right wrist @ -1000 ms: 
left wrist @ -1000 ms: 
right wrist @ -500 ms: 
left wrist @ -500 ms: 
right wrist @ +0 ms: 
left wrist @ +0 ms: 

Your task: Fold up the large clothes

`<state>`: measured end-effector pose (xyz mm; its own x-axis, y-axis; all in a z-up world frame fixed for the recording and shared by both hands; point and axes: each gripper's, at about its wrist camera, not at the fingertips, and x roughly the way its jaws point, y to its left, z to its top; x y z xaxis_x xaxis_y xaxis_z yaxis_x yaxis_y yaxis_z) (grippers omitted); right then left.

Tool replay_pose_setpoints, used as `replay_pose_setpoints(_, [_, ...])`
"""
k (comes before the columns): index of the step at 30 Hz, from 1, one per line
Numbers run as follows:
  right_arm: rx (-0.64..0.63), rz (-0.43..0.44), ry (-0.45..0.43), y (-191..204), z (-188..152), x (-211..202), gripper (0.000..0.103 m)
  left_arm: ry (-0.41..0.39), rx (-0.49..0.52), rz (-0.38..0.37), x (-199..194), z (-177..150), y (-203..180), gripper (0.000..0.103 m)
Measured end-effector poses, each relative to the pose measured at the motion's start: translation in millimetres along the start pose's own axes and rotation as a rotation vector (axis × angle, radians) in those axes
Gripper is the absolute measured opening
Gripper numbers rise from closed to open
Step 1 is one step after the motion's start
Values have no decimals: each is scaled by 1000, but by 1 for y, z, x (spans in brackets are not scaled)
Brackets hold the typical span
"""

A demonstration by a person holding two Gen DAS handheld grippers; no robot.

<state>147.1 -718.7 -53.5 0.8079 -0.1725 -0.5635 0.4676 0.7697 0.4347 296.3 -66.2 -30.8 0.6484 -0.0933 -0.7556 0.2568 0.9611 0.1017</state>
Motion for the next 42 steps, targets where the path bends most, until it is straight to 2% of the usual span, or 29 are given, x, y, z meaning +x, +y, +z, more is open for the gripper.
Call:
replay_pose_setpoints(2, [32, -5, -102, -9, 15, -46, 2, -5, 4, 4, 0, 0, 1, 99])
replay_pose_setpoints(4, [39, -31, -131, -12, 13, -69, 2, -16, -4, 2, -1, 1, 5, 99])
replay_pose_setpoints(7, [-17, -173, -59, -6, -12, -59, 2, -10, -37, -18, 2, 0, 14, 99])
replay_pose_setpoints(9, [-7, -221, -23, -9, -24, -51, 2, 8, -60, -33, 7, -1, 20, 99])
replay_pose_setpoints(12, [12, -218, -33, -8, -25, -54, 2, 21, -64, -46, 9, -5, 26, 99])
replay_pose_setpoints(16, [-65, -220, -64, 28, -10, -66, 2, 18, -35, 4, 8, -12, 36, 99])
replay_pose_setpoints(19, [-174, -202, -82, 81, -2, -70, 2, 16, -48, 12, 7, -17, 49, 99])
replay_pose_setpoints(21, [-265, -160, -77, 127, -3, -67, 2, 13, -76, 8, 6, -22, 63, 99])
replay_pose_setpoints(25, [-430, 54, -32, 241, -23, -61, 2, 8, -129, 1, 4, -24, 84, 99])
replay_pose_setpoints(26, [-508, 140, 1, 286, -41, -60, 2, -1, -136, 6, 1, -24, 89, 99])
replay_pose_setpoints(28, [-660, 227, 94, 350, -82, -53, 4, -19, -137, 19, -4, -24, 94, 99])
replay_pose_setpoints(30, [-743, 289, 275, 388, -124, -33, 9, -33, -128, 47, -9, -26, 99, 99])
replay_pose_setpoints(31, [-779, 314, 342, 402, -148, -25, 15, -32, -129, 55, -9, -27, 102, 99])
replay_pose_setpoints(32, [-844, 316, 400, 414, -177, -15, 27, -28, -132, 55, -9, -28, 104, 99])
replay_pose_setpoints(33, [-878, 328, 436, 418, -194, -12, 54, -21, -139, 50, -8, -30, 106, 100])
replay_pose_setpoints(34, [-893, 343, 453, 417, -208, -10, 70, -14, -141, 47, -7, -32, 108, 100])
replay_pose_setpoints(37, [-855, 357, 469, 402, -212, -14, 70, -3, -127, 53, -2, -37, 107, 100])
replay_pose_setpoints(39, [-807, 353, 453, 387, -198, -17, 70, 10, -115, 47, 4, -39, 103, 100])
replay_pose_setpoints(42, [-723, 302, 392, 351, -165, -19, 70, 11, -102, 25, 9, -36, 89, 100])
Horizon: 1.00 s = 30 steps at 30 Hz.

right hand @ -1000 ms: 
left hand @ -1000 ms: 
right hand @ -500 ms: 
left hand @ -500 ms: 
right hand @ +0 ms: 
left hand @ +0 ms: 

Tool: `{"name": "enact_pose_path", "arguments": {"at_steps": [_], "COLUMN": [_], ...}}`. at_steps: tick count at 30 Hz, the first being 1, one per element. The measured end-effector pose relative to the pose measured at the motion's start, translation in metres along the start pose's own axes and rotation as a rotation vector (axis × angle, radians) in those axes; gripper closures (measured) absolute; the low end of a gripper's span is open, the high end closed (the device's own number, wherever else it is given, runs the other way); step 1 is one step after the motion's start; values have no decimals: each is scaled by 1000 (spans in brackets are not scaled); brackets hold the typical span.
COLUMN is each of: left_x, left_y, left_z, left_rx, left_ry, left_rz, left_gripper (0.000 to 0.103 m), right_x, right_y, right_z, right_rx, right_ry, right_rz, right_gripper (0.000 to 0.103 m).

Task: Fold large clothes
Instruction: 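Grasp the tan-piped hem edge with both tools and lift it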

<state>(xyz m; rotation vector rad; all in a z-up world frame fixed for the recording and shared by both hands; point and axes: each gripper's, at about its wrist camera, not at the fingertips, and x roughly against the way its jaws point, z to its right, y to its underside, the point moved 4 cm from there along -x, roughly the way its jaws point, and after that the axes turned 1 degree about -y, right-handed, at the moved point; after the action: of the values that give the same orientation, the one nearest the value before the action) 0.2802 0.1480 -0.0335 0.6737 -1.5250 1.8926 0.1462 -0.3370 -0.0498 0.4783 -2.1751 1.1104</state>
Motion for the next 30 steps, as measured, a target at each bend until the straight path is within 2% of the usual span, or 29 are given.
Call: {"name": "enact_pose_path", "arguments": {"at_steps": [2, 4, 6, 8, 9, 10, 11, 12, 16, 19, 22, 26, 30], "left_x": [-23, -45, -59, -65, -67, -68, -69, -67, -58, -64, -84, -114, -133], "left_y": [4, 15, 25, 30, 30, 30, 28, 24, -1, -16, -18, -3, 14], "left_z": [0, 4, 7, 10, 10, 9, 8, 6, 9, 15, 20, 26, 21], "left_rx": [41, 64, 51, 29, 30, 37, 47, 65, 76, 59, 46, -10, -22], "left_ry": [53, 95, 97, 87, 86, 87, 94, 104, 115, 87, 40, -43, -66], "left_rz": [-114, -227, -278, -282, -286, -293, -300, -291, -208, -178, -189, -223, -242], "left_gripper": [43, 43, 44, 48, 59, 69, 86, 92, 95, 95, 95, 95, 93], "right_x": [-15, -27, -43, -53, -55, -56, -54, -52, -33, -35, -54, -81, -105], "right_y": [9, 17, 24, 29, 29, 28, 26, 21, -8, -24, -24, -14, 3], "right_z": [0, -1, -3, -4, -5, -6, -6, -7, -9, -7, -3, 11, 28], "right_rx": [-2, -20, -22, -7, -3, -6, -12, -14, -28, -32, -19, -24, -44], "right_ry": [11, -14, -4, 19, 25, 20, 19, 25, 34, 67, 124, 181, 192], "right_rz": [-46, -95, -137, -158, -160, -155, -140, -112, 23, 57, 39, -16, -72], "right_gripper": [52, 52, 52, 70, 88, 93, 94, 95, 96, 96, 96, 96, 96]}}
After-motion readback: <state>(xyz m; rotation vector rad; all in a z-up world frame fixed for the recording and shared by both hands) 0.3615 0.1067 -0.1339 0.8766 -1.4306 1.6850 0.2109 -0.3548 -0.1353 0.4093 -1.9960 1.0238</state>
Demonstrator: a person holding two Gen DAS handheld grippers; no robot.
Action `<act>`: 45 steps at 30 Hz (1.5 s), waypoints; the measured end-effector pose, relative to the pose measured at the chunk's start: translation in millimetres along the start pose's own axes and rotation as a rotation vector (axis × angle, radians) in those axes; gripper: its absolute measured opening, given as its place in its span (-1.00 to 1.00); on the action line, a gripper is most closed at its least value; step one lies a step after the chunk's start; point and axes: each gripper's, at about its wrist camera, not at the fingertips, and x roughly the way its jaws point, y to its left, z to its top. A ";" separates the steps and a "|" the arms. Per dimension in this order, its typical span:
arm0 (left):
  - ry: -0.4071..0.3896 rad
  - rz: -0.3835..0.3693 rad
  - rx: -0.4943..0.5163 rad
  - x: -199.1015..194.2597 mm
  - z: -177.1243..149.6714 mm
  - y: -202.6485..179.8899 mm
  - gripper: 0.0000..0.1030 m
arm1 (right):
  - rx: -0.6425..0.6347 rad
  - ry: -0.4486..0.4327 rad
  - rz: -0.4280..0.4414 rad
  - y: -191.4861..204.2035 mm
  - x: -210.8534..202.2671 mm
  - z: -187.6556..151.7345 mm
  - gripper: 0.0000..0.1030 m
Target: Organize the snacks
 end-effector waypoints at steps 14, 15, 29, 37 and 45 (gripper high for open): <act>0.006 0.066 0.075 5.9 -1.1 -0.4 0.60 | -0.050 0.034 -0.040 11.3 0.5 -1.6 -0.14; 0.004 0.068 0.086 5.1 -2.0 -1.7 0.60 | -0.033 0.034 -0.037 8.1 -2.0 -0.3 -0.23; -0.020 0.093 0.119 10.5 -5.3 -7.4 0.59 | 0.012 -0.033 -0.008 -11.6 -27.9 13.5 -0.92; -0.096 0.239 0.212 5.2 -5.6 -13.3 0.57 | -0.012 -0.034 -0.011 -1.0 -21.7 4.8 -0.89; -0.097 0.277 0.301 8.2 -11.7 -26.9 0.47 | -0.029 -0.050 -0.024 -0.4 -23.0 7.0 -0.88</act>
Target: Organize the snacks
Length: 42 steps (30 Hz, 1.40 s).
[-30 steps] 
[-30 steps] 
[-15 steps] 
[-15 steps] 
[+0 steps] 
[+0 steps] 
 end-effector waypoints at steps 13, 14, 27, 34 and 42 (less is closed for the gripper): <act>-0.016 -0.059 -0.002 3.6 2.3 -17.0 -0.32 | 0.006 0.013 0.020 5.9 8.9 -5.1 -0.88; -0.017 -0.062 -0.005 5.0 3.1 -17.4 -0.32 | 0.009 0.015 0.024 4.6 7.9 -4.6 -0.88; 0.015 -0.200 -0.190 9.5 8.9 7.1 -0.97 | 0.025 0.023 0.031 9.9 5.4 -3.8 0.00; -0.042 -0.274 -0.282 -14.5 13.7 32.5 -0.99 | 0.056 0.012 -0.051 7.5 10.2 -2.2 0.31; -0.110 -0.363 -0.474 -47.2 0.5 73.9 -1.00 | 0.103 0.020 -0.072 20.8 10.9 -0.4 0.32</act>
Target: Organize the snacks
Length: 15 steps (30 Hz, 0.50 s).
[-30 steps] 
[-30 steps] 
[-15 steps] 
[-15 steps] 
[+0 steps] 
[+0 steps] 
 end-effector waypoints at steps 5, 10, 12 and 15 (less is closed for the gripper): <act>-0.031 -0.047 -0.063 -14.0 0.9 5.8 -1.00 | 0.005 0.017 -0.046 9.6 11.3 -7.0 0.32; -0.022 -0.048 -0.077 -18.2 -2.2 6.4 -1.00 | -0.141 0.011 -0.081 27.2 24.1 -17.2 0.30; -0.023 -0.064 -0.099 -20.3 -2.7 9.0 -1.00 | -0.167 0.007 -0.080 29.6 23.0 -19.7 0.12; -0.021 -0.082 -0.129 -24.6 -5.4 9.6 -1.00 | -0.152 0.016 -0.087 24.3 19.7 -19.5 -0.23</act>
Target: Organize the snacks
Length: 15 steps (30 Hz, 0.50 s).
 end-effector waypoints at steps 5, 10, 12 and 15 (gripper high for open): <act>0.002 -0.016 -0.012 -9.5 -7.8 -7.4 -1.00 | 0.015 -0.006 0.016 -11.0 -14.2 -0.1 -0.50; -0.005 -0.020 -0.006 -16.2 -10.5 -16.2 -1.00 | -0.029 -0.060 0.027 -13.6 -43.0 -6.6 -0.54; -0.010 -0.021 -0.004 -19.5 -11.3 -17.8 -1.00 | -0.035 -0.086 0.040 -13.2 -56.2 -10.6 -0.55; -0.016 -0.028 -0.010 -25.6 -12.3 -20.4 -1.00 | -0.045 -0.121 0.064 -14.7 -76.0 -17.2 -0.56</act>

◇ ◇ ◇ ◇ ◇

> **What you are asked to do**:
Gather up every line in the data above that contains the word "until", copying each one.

> **Solution to the problem**:
Motion for the next 42 steps, targets where the path bends most, until it is straight to 2% of the usual span, or 29 are given, x, y, z meaning +x, +y, +z, more is open for the gripper.
Motion for the next 30 steps, as measured, a target at each bend until the straight path is within 2% of the usual span, or 29 are given.

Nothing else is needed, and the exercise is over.